"Every organisation in Malaysia now has some sort of cloud adoption plan," analyst firm IDC's Malaysia's Country Manager, Vijay Sundararaman, (pic above ) told Computerworld Malaysia in a recent interview when talking about the reality of country's goal to achieve developed nation status by 2020. (For the full interview, click here.)
"The adoption of '3rd Platform' technologies - such as Cloud, Mobility, Social and Big Data/Analytics - has accelerated as enterprises commit to Digital Transformation (DX) on a massive scale. In 2017, IDC predicts that DX will attain macroeconomic scale over the next three to four years, changing the way enterprises operate and reshaping the global economy and expects we will see in 2017 the dawn of the 'DX Economy.'
"Currently, we see Malaysia as a 'Technology Optimiser', where adoption is proceeding at a brisk pace in many technology areas across industries, but there are local cultures, traditions that need to be embedded that slows the process down somewhat.
"Only a quarter of the enterprises in Malaysia were not considering mobility adoption, with the remaining 3/4th of enterprises already deploying either devices or enterprise mobility management solutions and mobile apps. This is a sea change compared to a couple of years ago, when most enterprises did not have a good awareness about the role of mobility solutions in driving productivity and efficiency."
"Beyond the individual adoption of technologies, the key question really is what is happening within the enterprises themselves, and what is the impact to the economy? Another area we are looking at this year is the impact of digital transformation in industry verticals such as retail, manufacturing and services within Malaysia."
"In Malaysia, 82 percent of the IT spend funding originated from the CIO's office, while only 18 percent was driven by LoBs. Compare this to Australia where the ratio stands at 56 percent CIO / 44 percent LoB and Japan where it is currently at 67 percent /33 percent. So typically, we tend to see stronger partnerships between the CIO and LoBs in Japan, Australia, New Zealand, Singapore, and even China. Countries such as Malaysia, Indonesia, Korea, and Taiwan still seem to be following the traditional model where IT drives changes throughout the organization. We expect this to change over the next two years."

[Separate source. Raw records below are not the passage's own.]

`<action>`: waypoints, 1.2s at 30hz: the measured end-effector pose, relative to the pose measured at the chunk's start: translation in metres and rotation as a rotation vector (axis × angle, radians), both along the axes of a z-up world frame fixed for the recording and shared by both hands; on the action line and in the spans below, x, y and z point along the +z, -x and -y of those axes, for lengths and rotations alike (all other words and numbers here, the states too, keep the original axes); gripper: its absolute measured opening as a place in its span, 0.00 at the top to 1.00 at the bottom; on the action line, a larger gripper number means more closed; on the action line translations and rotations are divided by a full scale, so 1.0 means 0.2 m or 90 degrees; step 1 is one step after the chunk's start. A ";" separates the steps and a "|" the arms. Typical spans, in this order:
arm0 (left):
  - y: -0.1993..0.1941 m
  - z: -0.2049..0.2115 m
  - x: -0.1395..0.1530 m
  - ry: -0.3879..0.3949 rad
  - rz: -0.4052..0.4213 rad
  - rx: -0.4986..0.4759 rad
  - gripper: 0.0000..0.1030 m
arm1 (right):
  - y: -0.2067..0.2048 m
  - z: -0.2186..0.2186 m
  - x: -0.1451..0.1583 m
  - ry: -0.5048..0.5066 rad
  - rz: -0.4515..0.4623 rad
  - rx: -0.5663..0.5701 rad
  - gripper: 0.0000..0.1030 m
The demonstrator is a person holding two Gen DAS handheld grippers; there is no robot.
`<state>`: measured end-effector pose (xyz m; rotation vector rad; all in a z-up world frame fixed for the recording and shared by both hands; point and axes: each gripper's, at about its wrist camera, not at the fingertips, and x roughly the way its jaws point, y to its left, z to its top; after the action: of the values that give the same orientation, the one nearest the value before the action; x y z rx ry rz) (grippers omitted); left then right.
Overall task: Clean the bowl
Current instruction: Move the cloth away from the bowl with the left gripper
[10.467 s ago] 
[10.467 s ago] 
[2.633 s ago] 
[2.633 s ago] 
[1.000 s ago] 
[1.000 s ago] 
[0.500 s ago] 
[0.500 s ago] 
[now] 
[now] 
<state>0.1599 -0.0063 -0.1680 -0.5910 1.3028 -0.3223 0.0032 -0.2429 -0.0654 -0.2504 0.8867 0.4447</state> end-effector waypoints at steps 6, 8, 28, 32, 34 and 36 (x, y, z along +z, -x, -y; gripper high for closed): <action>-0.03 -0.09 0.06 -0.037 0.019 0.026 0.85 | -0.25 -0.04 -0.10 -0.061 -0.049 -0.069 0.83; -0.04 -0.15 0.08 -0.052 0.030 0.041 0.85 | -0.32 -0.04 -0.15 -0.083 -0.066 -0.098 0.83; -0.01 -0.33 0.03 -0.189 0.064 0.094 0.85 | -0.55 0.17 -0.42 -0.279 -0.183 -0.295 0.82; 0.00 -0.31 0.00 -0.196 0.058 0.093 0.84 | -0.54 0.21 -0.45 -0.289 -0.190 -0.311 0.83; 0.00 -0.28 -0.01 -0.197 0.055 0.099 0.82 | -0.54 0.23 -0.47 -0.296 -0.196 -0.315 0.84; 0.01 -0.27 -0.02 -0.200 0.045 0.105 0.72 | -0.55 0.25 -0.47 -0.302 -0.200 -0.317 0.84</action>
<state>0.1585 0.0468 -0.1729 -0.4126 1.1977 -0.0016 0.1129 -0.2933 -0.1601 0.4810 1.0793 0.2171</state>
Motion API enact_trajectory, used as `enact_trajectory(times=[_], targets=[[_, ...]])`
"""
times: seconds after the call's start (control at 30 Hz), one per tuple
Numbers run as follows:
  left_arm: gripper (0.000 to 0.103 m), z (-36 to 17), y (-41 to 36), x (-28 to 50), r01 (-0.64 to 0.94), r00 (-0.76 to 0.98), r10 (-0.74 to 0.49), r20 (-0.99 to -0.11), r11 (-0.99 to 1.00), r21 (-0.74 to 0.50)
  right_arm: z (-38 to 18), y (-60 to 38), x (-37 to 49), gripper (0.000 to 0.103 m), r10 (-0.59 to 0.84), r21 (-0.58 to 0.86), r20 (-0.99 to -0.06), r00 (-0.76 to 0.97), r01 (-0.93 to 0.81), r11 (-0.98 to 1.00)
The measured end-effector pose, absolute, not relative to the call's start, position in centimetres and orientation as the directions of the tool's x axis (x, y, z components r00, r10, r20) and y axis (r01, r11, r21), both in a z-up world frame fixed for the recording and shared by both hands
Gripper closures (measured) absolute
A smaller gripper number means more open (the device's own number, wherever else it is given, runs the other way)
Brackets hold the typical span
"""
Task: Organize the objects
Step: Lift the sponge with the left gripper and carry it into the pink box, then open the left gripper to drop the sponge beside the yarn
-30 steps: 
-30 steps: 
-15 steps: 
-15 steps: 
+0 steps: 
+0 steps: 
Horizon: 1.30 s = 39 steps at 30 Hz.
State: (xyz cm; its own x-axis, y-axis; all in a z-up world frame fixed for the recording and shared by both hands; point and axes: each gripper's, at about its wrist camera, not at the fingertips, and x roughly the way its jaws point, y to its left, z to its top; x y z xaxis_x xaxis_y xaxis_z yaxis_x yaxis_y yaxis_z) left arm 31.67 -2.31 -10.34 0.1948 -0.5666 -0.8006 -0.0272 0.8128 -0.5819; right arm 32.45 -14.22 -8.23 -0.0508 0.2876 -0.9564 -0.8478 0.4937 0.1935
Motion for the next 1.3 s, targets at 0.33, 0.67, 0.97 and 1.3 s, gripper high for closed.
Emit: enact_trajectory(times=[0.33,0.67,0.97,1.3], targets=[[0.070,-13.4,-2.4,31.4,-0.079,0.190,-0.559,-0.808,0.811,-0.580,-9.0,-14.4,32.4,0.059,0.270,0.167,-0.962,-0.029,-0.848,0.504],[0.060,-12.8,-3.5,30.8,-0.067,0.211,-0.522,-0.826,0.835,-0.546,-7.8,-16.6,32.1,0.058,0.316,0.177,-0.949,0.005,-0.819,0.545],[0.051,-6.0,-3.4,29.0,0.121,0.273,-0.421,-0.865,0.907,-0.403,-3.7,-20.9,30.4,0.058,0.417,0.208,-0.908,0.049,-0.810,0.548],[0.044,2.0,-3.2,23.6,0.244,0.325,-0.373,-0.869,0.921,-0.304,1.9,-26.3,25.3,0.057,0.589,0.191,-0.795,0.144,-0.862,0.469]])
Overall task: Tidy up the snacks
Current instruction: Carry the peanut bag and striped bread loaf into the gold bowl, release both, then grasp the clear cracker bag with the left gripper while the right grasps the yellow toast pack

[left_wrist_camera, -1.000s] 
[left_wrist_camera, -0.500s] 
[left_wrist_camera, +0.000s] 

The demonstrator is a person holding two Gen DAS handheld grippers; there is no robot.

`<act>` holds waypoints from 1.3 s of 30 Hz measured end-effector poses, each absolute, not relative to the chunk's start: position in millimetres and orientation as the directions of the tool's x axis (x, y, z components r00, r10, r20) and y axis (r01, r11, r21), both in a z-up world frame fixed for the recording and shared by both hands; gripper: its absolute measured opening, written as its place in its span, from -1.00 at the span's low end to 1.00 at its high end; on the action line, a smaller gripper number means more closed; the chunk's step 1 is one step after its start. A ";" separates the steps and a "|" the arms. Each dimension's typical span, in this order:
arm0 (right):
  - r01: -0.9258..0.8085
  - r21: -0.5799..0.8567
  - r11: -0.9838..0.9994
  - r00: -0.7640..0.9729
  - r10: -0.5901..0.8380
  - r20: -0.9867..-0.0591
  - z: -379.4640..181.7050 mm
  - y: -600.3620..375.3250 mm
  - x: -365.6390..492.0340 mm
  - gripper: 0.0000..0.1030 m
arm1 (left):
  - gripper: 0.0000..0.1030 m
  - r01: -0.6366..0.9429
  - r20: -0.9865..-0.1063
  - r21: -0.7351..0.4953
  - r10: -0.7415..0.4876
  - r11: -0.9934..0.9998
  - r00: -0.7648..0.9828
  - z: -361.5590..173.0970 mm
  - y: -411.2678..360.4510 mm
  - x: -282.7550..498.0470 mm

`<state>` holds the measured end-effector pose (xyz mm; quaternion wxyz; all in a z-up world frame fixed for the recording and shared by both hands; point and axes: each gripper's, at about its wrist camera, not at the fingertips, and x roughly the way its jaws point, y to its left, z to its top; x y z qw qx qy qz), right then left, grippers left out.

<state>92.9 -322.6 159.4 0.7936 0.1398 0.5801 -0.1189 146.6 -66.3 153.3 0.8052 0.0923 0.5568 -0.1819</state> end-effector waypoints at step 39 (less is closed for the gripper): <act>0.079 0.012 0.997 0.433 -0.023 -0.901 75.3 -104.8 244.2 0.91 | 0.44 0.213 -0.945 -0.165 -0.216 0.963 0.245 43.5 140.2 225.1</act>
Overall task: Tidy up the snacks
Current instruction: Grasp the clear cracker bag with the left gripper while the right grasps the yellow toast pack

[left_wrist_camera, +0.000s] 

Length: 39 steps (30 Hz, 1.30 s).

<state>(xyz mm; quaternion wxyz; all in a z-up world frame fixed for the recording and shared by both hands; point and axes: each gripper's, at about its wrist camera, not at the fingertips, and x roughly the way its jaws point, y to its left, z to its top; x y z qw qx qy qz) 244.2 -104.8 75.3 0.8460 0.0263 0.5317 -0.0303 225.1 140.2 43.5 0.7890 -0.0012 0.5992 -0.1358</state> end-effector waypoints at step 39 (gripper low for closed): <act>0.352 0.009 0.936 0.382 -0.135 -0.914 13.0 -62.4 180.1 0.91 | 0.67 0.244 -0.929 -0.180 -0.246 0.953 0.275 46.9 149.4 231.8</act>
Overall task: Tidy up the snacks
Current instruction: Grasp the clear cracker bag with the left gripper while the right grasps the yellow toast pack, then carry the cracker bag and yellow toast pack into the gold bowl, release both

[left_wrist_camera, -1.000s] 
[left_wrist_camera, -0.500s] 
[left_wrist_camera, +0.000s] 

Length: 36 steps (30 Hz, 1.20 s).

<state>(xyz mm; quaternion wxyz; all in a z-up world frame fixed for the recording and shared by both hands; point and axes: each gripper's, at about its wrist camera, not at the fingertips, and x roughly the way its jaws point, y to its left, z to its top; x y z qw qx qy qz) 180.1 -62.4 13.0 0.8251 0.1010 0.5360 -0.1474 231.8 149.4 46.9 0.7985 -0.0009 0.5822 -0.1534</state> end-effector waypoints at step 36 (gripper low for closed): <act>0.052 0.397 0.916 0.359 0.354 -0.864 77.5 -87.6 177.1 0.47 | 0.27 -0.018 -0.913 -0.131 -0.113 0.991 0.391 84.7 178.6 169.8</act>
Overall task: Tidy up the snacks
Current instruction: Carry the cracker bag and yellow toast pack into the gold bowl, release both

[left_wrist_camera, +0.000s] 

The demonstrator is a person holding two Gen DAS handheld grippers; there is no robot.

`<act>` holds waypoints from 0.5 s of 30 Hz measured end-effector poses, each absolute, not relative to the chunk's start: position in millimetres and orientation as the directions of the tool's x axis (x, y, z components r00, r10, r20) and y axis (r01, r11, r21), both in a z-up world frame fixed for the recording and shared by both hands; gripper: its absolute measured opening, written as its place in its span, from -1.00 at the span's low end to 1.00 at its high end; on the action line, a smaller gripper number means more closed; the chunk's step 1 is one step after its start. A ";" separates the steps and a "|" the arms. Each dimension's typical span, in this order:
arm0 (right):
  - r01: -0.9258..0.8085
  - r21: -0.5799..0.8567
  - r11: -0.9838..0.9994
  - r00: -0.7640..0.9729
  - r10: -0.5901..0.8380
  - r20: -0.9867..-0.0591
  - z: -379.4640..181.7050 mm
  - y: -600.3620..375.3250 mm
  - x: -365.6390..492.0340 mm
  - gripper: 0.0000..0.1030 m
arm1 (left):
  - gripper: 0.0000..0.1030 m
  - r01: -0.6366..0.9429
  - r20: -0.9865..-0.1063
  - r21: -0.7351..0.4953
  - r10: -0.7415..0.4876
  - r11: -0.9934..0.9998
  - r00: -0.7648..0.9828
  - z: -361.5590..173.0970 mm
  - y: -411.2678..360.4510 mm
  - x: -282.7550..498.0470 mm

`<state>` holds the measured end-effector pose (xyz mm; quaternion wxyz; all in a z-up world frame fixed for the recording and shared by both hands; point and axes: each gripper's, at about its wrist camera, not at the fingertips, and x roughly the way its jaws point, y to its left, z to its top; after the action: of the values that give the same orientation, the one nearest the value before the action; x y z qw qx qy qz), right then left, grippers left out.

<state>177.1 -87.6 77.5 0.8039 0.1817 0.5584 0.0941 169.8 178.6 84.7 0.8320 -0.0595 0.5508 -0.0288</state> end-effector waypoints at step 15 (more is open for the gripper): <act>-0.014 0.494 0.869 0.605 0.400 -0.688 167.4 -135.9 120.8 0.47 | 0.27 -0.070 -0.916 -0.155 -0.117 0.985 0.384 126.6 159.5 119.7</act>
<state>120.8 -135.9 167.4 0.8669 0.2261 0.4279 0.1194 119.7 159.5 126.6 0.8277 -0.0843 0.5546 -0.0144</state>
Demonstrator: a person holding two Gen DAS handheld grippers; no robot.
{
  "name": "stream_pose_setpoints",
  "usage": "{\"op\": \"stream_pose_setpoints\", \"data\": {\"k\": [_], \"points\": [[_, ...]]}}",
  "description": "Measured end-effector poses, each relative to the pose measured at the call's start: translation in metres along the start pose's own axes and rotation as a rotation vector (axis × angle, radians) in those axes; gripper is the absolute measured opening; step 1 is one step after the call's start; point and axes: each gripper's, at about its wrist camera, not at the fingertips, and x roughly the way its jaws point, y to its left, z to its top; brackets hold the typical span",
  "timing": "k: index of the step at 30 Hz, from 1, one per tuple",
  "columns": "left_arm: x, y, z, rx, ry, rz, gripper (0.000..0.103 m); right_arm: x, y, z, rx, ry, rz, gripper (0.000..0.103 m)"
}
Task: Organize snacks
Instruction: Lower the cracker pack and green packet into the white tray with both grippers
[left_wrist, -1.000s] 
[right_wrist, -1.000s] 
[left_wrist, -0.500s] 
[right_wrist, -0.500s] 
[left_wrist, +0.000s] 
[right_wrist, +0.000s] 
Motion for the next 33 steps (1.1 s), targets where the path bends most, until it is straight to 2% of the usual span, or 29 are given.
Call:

Speaking of challenges, one key external challenge that most industries (particularly consumer oriented) have been grasping with in the past year or so is the rise of digital platforms and the services they provide. They tend to be social in nature, usually free or ad supported, and decentralised. The consumer demographic is also very different today, and many companies that are more traditionally oriented do not fully realize the impact this can have to their organisations if they are not nimble enough.
In Malaysia, specifically, most enterprises are keenly aware on the need to build a strategy around adopting these digital/transformative technologies. However, there is a lot of noise in the market that buyers have to navigate to find the right solution for their organisations. So much so that, having a clear understanding on what to adopt, how to adopt and what are the real values that can be derived from these implementations still seem to be slowing down adoption rates.
"Malaysia has generally done well in its journey towards a digital economy. Key focus has been the access, adoption and usage of digital tech towards both consumers and businesses."
"For example, high speed internet connectivity is one of the fundamental requirements in accelerating the adoption and usage of digital services in the economy, which produces a positive impact in overall GDP growth. Recognising its importance, the Malaysian government has placed a high emphasis in this area in previous budgets, and continues to make this a priority in the 2017 edition by mandating fixed line internet services to be increased to a baseline of 20Mbps. This will improve access, but adoption will still lag because cost of bandwidth is still high (for both businesses and consumers) in Malaysia."
"In my view, two important focus areas (if we are to meet the 2020 goal) should be the acceleration of digital transformation within existing businesses in the key industries of Malaysia such as Manufacturing, Agriculture, and Services. Also, we need to ramp up SME sector performance, which can drive a much larger part of GDP than it does currently."
"According to the government's own statistics, 73 percent of SMEs in Malaysia have little to no usage of ICT in their business operations, which implies awareness of the benefits of digital platforms to enhance their business may also be low. This needs to be rectified urgently."
"Most importantly, the spirit of entrepreneurship coupled with a deep understanding of cutting edge tech (e.g. Virtual Reality or Artificial Intelligence) is required for SMEs and new start-ups to really succeed in creating new digital businesses, and compete and thrive against their global counterparts. This will be crucial because the new marketplace is digital, and is borderless. Will it be possible by 2020? With the right policies and a sense of urgency, it is possible. Is it probable? I suppose we will have to find out in 3-4 years' time."